Motivation is the difference between setting your alarm, grabbing breakfast and powering through a strong day of studying… and setting your alarm and spending the rest of the day making excuses for why you shouldn’t hit the books. Why is it, though, that some people seem so easily able to motivate themselves, while others appear to be born procrastinators? An understanding of the psychology behind motivation – and its close ties to self-esteem – can help explain the mystery, say experts.
‘In order to get to grips with motivation it is essential to first understand the link between self-esteem and motivation per se,’ says social worker Lisa Marcow, who conducts both the Self Esteem and Motivation module that forms part of SACAP’s Bachelor of Applied Social Science Degree. ‘If we hold a positive belief that we are able to create our own reality and have a strong self-concept and healthy self-esteem then, it follows, we will be motivated to shape a positive reality. When we really want something we are often highly motivated to go after it and when we succeed at it, our self-esteem is further reinforced.’
However, says Marcow, the reverse is also true: ‘If you have a low self-esteem and believe that you are not worthy nor deserving of the reality you strive for then you will be motivated to avoid situations that test your abilities. Then, if you really want something but never achieve it, this results in a further lowering of your self-esteem.’
According to Marcow, this ‘feedback loop’ suggests then that when we act on our feelings and beliefs about ourselves and achieve the results we are striving for, we are reinforcing the motivation to keep on acting in the same or similar ways. ‘The image we hold of ourselves and the feelings we attach to that image (in other words, our self-esteem) directly influences our motivation,’ she says, ‘Motivation therefore supports and reinforces self-esteem.’
With this in mind, then, it is imperative to work on self-esteem in order to know how to get motivated. ‘Parents and teachers can play a role in helping students see themselves in healthy ways, equipping them with the tools and skills needed to silence their inner critics and the negative thought processes that are damaging to self-esteem, assisting them to identify their strengths and weaknesses and helping them manage their areas of vulnerability. Finally, they can also help them to develop the self-compassion necessary to forgive themselves for their mistakes.’
Does this mean, then, that dangling a so-called carrot in front of one’s teenager in the hope of motivating them to study is a purely futile exercise? ‘Not necessarily,’ says Marcow. ‘Theories of motivation suggest that people are either intrinsically or extrinsically motivated, or can be a combination of both. Where they are intrinsically motivated, they are incentivised by the sheer joy of fulfilling a task and enjoy doing things for the inner rewards they derive from them. We often see this with our hobbies, for instance. These individuals are generally confident in their abilities and have a healthy self-esteem.

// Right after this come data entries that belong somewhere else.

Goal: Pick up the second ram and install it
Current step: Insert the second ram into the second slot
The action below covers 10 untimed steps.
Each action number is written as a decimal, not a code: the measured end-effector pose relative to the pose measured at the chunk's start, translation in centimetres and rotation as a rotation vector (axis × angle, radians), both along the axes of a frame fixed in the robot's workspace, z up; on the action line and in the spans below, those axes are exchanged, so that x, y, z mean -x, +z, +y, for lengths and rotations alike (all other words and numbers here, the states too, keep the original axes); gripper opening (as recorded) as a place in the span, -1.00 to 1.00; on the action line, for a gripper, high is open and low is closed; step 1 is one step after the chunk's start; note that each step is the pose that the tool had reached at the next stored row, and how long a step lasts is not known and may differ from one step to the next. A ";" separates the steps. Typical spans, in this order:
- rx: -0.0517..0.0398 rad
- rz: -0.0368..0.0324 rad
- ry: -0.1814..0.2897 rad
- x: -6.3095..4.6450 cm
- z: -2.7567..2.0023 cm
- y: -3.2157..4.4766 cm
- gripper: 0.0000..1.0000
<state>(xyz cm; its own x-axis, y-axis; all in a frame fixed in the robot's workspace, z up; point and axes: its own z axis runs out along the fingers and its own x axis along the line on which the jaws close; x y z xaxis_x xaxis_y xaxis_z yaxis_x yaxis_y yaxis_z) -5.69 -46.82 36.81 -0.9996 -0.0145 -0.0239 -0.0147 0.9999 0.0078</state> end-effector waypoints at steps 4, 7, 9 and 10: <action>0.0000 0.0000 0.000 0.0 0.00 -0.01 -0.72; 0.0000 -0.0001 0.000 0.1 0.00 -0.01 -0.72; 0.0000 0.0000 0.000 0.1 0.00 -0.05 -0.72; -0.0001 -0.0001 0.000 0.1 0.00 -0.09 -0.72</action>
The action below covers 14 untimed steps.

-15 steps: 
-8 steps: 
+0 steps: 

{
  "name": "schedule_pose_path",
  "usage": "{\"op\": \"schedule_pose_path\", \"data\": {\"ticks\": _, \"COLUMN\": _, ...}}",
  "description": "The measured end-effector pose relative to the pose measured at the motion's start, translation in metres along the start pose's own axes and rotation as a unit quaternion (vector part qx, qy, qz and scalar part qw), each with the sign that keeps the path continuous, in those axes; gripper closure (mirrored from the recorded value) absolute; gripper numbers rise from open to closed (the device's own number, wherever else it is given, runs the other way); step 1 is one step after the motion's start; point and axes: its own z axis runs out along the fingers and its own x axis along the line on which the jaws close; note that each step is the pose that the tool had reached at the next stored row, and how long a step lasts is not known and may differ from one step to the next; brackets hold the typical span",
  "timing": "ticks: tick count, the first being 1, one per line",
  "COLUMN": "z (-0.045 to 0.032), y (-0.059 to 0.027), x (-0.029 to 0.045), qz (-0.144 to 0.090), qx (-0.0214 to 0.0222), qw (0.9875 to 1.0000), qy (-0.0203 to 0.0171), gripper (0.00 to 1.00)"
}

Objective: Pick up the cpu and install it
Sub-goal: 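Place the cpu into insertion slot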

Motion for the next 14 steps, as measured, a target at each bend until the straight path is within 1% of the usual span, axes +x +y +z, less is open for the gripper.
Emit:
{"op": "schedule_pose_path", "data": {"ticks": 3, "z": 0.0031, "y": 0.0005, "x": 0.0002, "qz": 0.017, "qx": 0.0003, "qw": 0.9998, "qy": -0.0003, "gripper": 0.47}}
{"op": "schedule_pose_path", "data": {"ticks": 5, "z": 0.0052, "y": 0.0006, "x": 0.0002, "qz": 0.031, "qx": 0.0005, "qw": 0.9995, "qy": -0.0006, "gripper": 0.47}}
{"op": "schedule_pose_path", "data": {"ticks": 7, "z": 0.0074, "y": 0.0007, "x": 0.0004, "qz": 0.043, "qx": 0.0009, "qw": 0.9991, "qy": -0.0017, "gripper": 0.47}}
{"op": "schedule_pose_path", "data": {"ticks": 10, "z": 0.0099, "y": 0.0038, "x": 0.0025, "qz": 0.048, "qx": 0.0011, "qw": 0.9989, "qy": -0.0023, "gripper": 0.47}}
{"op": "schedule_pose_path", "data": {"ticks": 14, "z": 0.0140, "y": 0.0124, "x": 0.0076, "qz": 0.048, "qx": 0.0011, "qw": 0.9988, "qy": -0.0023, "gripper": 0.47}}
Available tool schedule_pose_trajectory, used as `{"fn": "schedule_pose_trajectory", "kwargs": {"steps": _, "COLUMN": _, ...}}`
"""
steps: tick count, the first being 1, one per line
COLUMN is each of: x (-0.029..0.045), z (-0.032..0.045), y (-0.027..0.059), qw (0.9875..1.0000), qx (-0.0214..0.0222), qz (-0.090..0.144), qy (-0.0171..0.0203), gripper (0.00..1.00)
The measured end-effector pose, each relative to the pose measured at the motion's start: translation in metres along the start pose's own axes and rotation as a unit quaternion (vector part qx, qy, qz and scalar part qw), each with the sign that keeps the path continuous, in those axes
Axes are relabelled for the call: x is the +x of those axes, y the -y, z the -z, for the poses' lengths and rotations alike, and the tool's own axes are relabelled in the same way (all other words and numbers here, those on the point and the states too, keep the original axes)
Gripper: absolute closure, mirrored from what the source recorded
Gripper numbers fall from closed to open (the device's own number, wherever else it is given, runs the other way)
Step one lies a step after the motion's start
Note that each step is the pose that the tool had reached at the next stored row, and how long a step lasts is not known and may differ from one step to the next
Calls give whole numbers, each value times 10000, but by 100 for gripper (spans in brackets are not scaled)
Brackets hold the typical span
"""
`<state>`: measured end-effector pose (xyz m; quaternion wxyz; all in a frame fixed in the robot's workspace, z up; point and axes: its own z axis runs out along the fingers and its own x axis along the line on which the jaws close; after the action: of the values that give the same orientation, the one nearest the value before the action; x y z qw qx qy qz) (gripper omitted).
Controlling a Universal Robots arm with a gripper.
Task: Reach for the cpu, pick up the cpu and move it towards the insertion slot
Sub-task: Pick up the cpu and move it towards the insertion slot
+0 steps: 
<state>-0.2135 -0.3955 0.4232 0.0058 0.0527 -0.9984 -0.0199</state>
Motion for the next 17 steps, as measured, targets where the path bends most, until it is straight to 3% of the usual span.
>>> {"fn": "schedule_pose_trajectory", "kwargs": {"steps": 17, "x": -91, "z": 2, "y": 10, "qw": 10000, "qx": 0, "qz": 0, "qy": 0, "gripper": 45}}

‘However, where tangible rewards or incentives are the motivating factors, this is what is referred to as extrinsic motivation and these individuals are often more dependent on their environment for the positive feelings that come with rewards. It is not a simple matter of one being wrong and one being right but rather that we understand that some students will need incentives to motivate them and this then needs to be built into their motivational plan.’
Marcow adds that goals are central on how to get motivated as they allow us to set a plan in action and then follow a path to effectively ‘push through the pain’ and, ultimately, make things happen: ‘Goals are action statements implying movement and in this way are different to just dreaming or wishing for something.’
When setting goals, she emphasises that it is important to consider the following:
- Goals must be clearly defined and specific so one knows exactly what, how, when, with whom, etc, things needs to be done;
- Goals should be realistic and achievable ensuring that tasks set are not too easy (so boredom sets in), nor so difficult that one becomes frustrated, loses motivation and gives up;
- Goals must be ‘owned’ by the individual and should not be imposed by other people. In other words, they need to be self-determined and one must have personal control over one’s goals to keep oneself motivated.
Finally, says Marcow, ‘Motivation comes from within and, like goals, should not be imposed. Parents and teachers can facilitate and support the goal-setting process but, ultimately, if the desire does not belong to the individual then it is unlikely the goals will ever be achieved. Building and developing a supportive environment is valuable, showing support and belief in one’s child can have a positive impact but, again, when push comes to shove, the individual must believe in his/her own capability. This then brings us back to the fundamental need for one’s teenager to have a healthy self-esteem.’